BEGIN EXCERPTED DATA
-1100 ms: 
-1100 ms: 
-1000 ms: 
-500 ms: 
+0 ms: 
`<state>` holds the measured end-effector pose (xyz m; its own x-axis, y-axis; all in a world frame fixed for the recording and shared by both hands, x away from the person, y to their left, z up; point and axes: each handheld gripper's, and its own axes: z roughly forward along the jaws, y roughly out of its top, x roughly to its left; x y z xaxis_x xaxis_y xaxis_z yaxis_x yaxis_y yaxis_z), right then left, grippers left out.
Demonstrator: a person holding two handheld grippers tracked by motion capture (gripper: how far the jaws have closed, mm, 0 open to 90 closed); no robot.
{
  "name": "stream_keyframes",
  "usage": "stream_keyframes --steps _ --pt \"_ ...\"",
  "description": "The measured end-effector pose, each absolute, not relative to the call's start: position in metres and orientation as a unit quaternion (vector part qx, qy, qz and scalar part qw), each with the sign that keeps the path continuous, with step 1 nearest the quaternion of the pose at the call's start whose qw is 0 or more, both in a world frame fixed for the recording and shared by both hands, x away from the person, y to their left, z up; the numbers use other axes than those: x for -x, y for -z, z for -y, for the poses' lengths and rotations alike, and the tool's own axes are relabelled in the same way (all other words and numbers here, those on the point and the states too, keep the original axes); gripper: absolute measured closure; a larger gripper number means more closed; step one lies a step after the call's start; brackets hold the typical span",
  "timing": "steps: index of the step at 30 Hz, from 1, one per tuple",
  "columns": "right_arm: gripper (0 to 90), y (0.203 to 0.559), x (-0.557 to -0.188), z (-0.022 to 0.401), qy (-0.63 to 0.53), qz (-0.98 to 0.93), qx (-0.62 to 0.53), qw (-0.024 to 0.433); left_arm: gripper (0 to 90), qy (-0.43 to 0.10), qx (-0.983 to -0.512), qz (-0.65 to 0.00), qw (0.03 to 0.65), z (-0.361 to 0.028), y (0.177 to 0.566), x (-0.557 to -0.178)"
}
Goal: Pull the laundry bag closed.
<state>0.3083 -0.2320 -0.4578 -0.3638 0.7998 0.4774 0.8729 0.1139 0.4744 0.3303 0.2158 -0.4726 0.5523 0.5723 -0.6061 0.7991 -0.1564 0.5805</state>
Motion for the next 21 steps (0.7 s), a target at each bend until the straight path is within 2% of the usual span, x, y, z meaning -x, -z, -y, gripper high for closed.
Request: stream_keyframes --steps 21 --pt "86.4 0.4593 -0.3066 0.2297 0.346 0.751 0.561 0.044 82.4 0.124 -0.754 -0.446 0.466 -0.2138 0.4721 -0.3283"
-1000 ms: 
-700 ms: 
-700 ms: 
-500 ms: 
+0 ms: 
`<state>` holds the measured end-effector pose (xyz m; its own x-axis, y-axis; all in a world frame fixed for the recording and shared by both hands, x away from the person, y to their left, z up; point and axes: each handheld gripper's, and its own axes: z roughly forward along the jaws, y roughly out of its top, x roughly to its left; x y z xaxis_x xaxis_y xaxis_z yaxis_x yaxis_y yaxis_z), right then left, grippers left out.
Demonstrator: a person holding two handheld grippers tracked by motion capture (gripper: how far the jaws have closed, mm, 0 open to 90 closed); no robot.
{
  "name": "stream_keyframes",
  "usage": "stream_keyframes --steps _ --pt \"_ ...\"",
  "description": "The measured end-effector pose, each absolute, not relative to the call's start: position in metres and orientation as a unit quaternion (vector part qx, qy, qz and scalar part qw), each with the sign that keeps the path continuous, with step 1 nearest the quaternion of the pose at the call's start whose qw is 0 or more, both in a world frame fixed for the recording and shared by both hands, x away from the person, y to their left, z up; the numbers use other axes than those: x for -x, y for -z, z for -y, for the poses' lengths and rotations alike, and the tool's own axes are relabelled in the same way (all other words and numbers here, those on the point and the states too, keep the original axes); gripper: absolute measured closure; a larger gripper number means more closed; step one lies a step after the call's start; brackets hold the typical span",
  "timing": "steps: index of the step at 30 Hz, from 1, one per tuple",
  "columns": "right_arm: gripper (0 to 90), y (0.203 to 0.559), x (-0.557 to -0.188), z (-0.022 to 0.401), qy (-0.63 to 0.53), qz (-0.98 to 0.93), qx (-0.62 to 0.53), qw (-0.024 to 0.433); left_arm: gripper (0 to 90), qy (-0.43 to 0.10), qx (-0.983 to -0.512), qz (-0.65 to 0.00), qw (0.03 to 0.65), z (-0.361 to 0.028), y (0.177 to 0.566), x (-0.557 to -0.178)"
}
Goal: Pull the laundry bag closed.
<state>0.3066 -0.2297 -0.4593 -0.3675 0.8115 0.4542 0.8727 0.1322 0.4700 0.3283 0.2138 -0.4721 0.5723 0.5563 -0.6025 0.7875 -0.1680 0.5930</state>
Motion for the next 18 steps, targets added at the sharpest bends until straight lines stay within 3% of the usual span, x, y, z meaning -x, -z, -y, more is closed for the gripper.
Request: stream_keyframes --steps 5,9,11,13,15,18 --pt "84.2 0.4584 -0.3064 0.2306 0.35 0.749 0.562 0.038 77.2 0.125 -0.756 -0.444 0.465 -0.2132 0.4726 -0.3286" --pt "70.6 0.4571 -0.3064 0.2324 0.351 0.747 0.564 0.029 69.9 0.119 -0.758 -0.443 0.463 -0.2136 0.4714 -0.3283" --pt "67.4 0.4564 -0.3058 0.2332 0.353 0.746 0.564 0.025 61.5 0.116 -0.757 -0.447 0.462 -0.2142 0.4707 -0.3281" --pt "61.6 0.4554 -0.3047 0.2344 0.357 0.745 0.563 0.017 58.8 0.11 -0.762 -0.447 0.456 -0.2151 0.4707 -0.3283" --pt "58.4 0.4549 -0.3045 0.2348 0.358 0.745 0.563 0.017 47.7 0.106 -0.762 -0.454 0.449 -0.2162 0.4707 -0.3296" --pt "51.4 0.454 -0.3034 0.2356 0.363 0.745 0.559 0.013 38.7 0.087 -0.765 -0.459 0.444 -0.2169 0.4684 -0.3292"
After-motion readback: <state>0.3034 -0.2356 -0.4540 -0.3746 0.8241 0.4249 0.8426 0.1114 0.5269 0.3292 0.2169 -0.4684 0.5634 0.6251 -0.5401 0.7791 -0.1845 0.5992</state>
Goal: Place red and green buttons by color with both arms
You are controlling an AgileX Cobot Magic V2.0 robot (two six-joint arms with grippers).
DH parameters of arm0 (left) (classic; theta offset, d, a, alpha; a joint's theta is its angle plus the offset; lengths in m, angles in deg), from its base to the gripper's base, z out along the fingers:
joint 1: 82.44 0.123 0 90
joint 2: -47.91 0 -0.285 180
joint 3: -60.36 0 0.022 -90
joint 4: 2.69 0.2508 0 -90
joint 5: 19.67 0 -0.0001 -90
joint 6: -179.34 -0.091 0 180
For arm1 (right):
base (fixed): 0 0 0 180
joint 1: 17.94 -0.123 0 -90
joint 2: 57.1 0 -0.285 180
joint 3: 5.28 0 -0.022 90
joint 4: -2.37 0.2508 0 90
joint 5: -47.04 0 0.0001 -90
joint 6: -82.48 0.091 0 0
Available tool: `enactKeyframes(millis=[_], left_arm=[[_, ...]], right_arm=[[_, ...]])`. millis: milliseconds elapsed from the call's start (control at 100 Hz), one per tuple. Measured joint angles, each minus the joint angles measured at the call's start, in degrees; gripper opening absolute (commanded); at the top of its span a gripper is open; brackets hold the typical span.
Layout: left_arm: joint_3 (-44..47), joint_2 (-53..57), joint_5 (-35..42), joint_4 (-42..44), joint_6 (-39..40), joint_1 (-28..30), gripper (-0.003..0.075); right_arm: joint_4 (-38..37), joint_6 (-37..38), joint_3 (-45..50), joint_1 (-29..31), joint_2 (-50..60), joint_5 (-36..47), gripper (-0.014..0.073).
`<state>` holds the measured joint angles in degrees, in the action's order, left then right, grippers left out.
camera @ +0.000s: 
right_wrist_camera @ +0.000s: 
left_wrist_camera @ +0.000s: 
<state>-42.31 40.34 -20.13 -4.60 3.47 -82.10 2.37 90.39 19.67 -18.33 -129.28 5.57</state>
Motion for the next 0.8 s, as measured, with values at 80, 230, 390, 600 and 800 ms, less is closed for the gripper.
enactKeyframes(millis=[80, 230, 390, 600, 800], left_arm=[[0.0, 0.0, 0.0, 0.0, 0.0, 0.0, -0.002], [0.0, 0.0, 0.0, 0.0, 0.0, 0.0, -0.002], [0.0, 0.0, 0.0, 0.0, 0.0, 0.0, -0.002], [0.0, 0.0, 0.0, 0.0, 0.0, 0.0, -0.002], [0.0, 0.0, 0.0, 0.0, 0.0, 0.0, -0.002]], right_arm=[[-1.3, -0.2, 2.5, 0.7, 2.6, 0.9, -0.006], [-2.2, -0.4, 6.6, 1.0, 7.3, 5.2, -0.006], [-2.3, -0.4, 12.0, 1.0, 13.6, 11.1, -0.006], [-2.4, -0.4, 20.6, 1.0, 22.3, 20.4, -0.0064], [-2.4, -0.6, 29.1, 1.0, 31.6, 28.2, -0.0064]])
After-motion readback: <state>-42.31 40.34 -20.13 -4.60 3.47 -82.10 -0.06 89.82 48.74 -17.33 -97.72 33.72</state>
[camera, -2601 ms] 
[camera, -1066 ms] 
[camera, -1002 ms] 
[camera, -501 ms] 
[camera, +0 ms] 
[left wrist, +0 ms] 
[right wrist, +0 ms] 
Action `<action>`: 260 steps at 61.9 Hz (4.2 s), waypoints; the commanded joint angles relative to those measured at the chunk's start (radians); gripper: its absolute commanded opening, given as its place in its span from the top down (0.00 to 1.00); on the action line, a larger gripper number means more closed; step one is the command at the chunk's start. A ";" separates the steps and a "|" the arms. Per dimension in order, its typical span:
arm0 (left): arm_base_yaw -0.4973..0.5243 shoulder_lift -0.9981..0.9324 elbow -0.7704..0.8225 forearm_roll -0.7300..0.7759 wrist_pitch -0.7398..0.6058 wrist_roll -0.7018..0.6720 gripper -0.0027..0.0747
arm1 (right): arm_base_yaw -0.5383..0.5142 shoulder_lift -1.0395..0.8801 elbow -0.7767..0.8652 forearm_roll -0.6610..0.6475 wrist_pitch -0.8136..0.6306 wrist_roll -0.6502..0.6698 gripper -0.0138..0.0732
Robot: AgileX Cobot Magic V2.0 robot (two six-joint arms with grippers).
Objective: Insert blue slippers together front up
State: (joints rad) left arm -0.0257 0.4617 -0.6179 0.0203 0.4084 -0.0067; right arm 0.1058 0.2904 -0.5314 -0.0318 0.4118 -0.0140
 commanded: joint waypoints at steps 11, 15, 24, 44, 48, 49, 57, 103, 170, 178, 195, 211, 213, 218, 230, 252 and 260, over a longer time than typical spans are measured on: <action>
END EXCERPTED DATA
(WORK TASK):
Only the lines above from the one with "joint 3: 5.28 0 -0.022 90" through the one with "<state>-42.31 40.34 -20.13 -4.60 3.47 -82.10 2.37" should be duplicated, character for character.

(RESPONSE BOX):
joint 3: 5.28 0 -0.022 90
joint 4: -2.37 0.2508 0 90
joint 5: -47.04 0 0.0001 -90
joint 6: -82.48 0.091 0 0
Available tool: `enactKeyframes(millis=[_], left_arm=[[_, ...]], right_arm=[[_, ...]])`. millis: milliseconds elapsed from the call's start (control at 100 Hz), one per tuple. Measured joint angles, each minus the joint angles measured at the call's start, in degrees; gripper opening absolute (commanded); at the top of its span a gripper is open; brackets hold the typical span.
Layout: left_arm: joint_3 (-44..47), joint_2 (-53..57), joint_5 (-35..42), joint_4 (-42..44), joint_6 (-39..40), joint_1 (-28..30), gripper (-0.003..0.075); right_arm: joint_4 (-38..37), joint_6 (-37..38), joint_3 (-45..50), joint_1 (-29..31), joint_2 (-50..60), joint_5 (-36..47), gripper (-0.014..0.073).
`<state>` holds the measured joint angles in degrees, in the action's order, left then right, grippers left out.
camera @ +0.000s: 
right_wrist_camera @ +0.000s: 
left_wrist_camera @ +0.000s: 
<state>-42.31 40.34 -20.13 -4.60 3.47 -82.10 2.37 90.39 19.67 -18.33 -129.28 5.57</state>

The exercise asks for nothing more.